Here on the lawn, high above Cannes, surrounded by lavender, a nearby waterfall rushes in the distance, a soothing sound. I’ve been reading about Mary Magdalene’s time in the Marseilles area, a few hours west of here. She sailed from Jerusalem with Maximin and many others, escaping persecution, and retired to a cave in the Sainte-Baume Massif between Toulon and Marseilles.
This story is one of French legend, promoted by medieval chroniclers, but I’ve always sensed the kernel to be true. I was familiar with the dripping cave-chapel, the local Dominican monastery, the meditative walk up the mountainside. I had never climbed beyond to the top, Mount Pilon, where they say Mary was carried by angels to hear them sing. A chapel sits on the edge of a rocky promontory, a destination of many papal and royal pilgrimages over the last 1200 years, their names recorded by an 18th-century French historian.

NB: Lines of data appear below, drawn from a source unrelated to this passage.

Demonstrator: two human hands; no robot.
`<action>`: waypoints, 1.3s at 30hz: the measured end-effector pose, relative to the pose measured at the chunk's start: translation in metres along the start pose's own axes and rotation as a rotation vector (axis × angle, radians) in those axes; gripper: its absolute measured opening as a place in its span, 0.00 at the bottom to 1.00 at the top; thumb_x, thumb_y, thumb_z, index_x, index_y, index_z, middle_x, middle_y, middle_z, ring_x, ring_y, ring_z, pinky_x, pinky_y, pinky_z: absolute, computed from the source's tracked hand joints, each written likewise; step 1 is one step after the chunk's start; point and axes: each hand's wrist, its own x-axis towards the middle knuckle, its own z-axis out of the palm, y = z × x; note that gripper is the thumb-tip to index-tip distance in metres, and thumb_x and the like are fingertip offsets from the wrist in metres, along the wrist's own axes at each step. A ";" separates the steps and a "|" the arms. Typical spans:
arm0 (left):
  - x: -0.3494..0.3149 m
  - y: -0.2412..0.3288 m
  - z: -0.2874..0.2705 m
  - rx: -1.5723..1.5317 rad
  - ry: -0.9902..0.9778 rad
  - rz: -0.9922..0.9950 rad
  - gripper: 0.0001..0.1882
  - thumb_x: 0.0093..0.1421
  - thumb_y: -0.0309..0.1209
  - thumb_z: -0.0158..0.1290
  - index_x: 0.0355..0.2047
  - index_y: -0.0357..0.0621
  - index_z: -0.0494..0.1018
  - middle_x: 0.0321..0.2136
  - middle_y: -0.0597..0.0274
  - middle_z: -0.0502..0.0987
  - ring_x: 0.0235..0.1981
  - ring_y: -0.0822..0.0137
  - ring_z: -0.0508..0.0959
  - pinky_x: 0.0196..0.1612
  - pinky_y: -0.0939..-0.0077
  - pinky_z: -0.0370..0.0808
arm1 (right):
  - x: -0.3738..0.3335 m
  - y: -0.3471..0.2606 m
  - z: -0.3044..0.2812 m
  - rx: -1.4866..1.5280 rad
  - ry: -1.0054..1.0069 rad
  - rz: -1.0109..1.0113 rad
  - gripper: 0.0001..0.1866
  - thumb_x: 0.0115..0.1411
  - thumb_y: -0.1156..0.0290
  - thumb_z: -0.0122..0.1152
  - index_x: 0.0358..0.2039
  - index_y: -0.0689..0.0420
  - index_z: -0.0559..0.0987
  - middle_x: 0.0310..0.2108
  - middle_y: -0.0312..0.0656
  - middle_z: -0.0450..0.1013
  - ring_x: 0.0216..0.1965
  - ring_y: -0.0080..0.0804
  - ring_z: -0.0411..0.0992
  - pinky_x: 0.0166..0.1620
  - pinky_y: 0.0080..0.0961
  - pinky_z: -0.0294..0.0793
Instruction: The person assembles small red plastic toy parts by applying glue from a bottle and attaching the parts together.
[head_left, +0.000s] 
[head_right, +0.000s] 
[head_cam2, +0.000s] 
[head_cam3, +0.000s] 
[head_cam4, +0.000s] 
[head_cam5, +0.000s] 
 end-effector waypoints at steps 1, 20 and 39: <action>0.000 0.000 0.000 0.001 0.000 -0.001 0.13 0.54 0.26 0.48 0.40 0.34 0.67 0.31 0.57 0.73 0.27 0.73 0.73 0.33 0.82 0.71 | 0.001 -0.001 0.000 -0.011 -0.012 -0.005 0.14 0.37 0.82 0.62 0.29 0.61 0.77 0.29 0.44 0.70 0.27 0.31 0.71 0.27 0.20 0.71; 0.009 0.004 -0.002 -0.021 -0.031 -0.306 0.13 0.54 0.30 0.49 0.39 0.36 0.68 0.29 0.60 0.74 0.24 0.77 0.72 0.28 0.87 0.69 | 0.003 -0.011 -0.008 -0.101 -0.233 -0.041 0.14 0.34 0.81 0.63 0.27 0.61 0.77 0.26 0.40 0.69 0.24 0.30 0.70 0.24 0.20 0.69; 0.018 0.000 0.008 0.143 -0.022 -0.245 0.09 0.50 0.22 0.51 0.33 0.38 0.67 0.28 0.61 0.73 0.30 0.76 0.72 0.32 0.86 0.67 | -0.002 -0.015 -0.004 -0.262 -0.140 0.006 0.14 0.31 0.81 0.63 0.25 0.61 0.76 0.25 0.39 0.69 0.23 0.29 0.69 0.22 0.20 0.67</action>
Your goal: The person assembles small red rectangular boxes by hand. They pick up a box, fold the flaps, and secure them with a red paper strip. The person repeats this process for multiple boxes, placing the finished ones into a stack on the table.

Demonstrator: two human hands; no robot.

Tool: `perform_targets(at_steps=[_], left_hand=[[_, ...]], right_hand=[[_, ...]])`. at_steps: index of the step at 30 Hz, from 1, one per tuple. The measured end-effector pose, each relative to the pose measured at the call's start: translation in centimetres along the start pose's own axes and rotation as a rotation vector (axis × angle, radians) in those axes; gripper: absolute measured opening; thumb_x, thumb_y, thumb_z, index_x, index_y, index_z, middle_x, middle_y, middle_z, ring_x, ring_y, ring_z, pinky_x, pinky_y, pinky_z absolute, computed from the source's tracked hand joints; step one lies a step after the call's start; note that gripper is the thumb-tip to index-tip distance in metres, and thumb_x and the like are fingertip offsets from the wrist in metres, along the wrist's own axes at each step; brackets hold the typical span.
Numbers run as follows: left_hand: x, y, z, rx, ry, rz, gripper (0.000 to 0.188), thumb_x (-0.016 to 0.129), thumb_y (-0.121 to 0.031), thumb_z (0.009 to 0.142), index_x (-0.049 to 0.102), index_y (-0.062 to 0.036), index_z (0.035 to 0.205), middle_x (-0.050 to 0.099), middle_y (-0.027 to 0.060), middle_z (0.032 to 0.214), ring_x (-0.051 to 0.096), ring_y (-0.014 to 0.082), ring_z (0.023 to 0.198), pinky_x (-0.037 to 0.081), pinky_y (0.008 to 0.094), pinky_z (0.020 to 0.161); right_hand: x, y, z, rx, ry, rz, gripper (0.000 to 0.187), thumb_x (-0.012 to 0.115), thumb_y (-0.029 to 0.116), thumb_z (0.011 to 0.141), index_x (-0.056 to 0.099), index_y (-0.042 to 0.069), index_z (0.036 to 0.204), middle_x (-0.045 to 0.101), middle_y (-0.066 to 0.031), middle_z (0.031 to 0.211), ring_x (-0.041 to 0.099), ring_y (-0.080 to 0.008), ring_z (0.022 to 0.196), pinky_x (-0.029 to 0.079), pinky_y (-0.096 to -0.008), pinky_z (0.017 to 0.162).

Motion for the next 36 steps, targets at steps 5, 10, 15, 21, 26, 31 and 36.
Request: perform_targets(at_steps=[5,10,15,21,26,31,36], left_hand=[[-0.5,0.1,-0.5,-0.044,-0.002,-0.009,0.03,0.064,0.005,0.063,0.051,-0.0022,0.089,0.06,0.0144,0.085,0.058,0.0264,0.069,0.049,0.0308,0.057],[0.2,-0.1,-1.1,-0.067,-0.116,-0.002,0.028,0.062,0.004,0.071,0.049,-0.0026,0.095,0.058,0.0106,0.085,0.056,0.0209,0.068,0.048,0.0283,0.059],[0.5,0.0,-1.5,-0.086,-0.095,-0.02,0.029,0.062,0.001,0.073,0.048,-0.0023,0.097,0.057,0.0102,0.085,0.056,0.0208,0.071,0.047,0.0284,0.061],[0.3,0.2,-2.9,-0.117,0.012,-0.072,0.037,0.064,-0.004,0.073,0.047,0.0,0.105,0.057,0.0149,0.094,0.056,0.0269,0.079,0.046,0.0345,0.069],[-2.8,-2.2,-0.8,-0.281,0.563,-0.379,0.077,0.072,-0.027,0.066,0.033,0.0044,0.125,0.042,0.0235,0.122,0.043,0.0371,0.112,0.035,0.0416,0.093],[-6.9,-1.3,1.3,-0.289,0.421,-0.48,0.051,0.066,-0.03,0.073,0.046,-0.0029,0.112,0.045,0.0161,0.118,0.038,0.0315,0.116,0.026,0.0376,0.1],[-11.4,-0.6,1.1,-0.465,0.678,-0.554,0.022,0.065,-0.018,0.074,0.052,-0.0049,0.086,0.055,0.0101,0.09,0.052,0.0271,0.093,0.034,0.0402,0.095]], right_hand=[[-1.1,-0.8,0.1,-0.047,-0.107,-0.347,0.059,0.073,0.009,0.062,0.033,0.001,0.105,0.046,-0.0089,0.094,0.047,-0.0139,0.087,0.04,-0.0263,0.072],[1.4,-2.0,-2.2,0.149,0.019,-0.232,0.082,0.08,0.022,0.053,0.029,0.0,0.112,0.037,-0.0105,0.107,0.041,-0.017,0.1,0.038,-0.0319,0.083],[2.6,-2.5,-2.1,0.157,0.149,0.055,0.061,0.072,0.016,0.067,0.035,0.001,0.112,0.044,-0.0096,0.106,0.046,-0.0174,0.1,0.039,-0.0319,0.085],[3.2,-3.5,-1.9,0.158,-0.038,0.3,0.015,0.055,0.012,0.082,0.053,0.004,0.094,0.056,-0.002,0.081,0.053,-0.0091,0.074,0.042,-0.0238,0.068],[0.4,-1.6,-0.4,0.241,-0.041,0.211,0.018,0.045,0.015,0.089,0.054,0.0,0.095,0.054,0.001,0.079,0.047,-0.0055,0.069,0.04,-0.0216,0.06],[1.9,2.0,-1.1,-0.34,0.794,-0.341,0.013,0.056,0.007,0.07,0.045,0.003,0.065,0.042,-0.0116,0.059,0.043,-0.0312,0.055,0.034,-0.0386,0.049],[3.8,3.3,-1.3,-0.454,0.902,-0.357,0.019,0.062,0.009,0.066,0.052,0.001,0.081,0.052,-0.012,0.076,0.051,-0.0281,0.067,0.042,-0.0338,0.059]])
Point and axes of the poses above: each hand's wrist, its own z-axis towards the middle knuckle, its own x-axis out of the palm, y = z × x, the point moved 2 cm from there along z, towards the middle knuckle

The scholar Michael Donley examines the legend, and has come up with some interesting evidence. The valley below the cave, and for that matter, in the greater region stretching from the town of Saint-Maximin and its basilica to Marseilles itself, is dotted with hermitages and abbeys dating to the fourth century. These monastic communities were founded by monks from the Saint Victor monastery in Marseilles, a sort of “monks school” begun (we know from historical sources) by Saint John Cassian. Records refer to the “Cassian way.” The fact that there is such a congregant of these hermitages and abbeys near the site where Mary’s grave and oratory would have been is not conclusive but certainly indicative that the area was considered to be particuarly sacred.
John Cassian, too, is an interesting figure, for he was involved in the heady debate of the time about free will (Pelagius) versus grace (Augustine), landing firmly in the middle, which seems to me appropriate. Donley argues Cassian was from this area, became a follower of John Chrysostom in the East and when this saint was banished from Constantinople, Cassian was ordered out as well. He returned to his Provencal homeland where he founded two schools for monastics in Marseilles, and possibly spent his last days as a hermit in these hills. His name marks the Cannes airport – St. Cassien – and a town nearby as well.
Fascinating clues to the mystery of the amazing Mary Magdalene, who, Donley also argues, was not only Lazarus’s sister, but the woman who washes the feet of Jesus with her hair, the woman whose demons are cast out, and the woman called a “sinner.” In spite of recent statements by Church scholars to the contrary, and admitting there is no concrete Gospel evidence for the fusion one way or another, he makes it appear most likely they are all the same Mary.
I feel closer to Mary Magdalene, here in the country of her last years, when she preached in Marseilles about her Lord’s resurrection and her own salvation, then retired to the quiet of the mountain cave. I’m carrying in my luggage my little novel, Offerings, that talks about her, and hope she approves my account.
In the meantime I shall read some more, inhale the lavender, and listen to the distant waterfall.